PROBLEM TO WORK ON:
Here the job is to retype the data word for word while leaving the pictures aside.

COLLECTED MATERIAL:
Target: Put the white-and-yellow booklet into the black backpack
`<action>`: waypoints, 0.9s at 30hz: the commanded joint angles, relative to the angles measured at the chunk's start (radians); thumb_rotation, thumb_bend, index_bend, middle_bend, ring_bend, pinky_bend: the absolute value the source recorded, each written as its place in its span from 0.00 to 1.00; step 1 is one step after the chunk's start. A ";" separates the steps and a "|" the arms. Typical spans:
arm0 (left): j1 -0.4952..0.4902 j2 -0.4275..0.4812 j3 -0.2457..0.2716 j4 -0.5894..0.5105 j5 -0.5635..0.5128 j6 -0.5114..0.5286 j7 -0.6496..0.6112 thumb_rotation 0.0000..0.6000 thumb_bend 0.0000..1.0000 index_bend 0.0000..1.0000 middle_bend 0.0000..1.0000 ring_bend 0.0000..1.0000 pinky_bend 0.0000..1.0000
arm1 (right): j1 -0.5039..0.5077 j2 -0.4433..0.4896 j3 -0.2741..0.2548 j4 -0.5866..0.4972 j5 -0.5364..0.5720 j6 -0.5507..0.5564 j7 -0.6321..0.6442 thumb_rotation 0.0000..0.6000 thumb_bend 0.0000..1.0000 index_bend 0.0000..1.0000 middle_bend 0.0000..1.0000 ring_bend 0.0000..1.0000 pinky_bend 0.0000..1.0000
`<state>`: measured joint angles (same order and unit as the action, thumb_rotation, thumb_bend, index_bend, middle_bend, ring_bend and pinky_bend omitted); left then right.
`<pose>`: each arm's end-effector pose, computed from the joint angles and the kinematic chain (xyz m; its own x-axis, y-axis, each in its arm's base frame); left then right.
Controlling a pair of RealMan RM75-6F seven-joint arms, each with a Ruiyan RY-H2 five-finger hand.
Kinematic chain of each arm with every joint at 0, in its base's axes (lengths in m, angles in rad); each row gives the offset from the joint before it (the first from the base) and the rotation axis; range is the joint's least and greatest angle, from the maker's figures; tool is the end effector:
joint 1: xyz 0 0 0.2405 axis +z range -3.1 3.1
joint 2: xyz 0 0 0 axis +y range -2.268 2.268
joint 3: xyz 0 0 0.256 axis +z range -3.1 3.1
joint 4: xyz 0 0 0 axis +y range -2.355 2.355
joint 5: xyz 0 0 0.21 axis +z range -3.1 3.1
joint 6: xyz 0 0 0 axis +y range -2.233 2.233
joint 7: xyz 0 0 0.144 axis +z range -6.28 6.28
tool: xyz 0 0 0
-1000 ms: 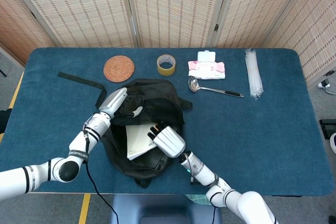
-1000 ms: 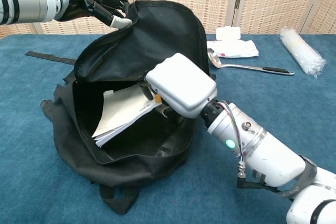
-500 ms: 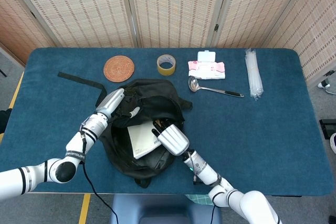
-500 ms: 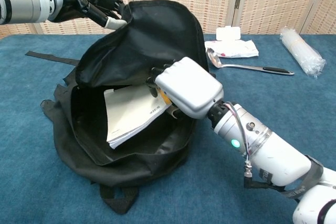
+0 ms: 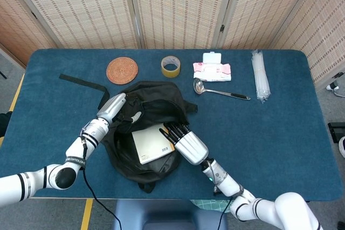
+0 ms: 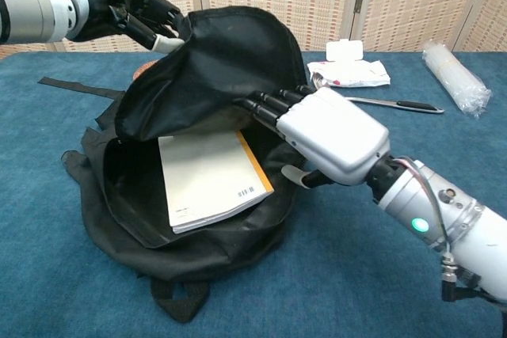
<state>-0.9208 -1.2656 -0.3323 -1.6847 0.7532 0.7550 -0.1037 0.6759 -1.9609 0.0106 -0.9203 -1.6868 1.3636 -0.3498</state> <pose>-0.0854 0.3908 0.0597 -0.1009 0.4604 0.8820 0.9725 -0.1416 0.1852 -0.1321 -0.2881 -0.0912 0.5495 0.2524 0.7964 -0.5241 -0.6382 0.5639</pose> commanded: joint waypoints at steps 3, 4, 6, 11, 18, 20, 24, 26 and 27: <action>0.012 0.017 0.017 -0.019 0.027 -0.013 0.000 1.00 0.47 0.43 0.30 0.22 0.02 | -0.081 0.226 -0.104 -0.237 -0.071 0.049 -0.077 1.00 0.35 0.00 0.11 0.21 0.25; 0.016 0.026 0.022 -0.026 0.035 -0.023 -0.002 1.00 0.47 0.34 0.26 0.20 0.01 | -0.091 0.256 -0.118 -0.257 -0.081 0.059 -0.082 1.00 0.35 0.00 0.11 0.22 0.25; 0.028 0.045 0.027 -0.044 0.061 -0.038 -0.016 1.00 0.47 0.20 0.21 0.17 0.00 | -0.120 0.321 -0.145 -0.298 -0.099 0.088 -0.082 1.00 0.35 0.00 0.13 0.23 0.27; 0.076 0.083 0.040 -0.080 0.149 -0.033 -0.059 1.00 0.46 0.16 0.17 0.14 0.00 | -0.193 0.451 -0.174 -0.369 -0.097 0.158 -0.056 1.00 0.35 0.02 0.15 0.25 0.30; 0.202 0.094 0.093 -0.076 0.295 0.170 -0.035 1.00 0.46 0.23 0.17 0.15 0.00 | -0.284 0.607 -0.144 -0.455 -0.007 0.225 0.076 1.00 0.34 0.05 0.18 0.28 0.33; 0.241 0.088 0.113 -0.064 0.327 0.245 -0.012 1.00 0.46 0.26 0.18 0.16 0.00 | -0.298 0.651 -0.134 -0.479 0.023 0.222 0.133 1.00 0.34 0.06 0.18 0.31 0.34; 0.337 0.074 0.155 -0.028 0.390 0.405 0.024 1.00 0.46 0.29 0.18 0.17 0.00 | -0.324 0.742 -0.125 -0.510 0.060 0.215 0.277 1.00 0.34 0.04 0.13 0.28 0.31; 0.385 0.064 0.174 -0.003 0.417 0.476 0.028 1.00 0.46 0.29 0.19 0.17 0.00 | -0.341 0.776 -0.119 -0.524 0.077 0.214 0.322 1.00 0.34 0.00 0.07 0.21 0.21; 0.405 0.059 0.181 0.009 0.426 0.504 0.029 1.00 0.46 0.29 0.19 0.17 0.00 | -0.349 0.788 -0.116 -0.529 0.084 0.217 0.337 1.00 0.34 0.00 0.05 0.18 0.17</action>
<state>-0.5936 -1.1902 -0.1904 -1.7168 1.1252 1.1639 -0.0975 0.3538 -1.2076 -0.1170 -1.4240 -1.6320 1.5793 -0.0606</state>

EXERCISE ANSWER:
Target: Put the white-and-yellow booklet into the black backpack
`<action>`: waypoints, 0.9s at 30hz: the commanded joint angles, relative to the angles measured at the chunk's start (radians); thumb_rotation, thumb_bend, index_bend, middle_bend, ring_bend, pinky_bend: the absolute value the source recorded, each written as its place in its span from 0.00 to 1.00; step 1 is one step after the chunk's start. A ";" separates the steps and a "|" the arms. Typical spans:
arm0 (left): j1 -0.4952..0.4902 j2 -0.4275..0.4812 j3 -0.2457..0.2716 j4 -0.5894..0.5105 j5 -0.5635..0.5128 j6 -0.5114..0.5286 j7 -0.6496..0.6112 thumb_rotation 0.0000..0.6000 thumb_bend 0.0000..1.0000 index_bend 0.0000..1.0000 middle_bend 0.0000..1.0000 ring_bend 0.0000..1.0000 pinky_bend 0.0000..1.0000
arm1 (right): j1 -0.5039..0.5077 j2 -0.4433..0.4896 j3 -0.2741..0.2548 j4 -0.5866..0.4972 j5 -0.5364..0.5720 j6 -0.5507..0.5564 j7 -0.6321..0.6442 thumb_rotation 0.0000..0.6000 thumb_bend 0.0000..1.0000 index_bend 0.0000..1.0000 middle_bend 0.0000..1.0000 ring_bend 0.0000..1.0000 pinky_bend 0.0000..1.0000
`<state>`: measured joint angles (same order and unit as the action, thumb_rotation, thumb_bend, index_bend, middle_bend, ring_bend and pinky_bend omitted); left then right.
`<pose>`: each arm's end-effector pose, computed from the joint angles and the kinematic chain (xyz m; its own x-axis, y-axis, each in its arm's base frame); left then right.
Controlling a pair of RealMan RM75-6F seven-joint arms, each with a Ruiyan RY-H2 five-finger hand.
Kinematic chain of each arm with every joint at 0, in its base's axes (lengths in m, angles in rad); each row gives the offset from the joint before it (the first from the base) and the rotation axis; range is the joint's least and greatest angle, from the maker's figures; tool is the end effector:
joint 1: xyz 0 0 0.2405 axis +z range -3.1 3.1
joint 2: xyz 0 0 0 axis +y range -2.268 2.268
joint 3: xyz 0 0 0.256 axis +z range -3.1 3.1
joint 4: xyz 0 0 0 axis +y range -2.355 2.355
joint 5: xyz 0 0 0.21 axis +z range -3.1 3.1
joint 6: xyz 0 0 0 axis +y range -2.233 2.233
joint 7: xyz 0 0 0.144 axis +z range -6.28 6.28
tool: xyz 0 0 0
-1000 ms: 
-1000 ms: 
-500 ms: 
-500 ms: 
+0 ms: 
+0 ms: 
<state>-0.9208 -1.2656 -0.3323 -1.6847 0.7532 0.7550 -0.1037 0.6759 -1.9609 0.0106 -0.9203 -1.6868 1.3636 -0.3498</state> <pose>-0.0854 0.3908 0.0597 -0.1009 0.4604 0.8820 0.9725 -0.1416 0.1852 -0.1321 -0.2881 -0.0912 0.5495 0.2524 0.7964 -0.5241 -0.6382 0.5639</pose> commanded: joint waypoints at steps 3, 4, 6, 11, 18, 20, 24, 26 and 27: <action>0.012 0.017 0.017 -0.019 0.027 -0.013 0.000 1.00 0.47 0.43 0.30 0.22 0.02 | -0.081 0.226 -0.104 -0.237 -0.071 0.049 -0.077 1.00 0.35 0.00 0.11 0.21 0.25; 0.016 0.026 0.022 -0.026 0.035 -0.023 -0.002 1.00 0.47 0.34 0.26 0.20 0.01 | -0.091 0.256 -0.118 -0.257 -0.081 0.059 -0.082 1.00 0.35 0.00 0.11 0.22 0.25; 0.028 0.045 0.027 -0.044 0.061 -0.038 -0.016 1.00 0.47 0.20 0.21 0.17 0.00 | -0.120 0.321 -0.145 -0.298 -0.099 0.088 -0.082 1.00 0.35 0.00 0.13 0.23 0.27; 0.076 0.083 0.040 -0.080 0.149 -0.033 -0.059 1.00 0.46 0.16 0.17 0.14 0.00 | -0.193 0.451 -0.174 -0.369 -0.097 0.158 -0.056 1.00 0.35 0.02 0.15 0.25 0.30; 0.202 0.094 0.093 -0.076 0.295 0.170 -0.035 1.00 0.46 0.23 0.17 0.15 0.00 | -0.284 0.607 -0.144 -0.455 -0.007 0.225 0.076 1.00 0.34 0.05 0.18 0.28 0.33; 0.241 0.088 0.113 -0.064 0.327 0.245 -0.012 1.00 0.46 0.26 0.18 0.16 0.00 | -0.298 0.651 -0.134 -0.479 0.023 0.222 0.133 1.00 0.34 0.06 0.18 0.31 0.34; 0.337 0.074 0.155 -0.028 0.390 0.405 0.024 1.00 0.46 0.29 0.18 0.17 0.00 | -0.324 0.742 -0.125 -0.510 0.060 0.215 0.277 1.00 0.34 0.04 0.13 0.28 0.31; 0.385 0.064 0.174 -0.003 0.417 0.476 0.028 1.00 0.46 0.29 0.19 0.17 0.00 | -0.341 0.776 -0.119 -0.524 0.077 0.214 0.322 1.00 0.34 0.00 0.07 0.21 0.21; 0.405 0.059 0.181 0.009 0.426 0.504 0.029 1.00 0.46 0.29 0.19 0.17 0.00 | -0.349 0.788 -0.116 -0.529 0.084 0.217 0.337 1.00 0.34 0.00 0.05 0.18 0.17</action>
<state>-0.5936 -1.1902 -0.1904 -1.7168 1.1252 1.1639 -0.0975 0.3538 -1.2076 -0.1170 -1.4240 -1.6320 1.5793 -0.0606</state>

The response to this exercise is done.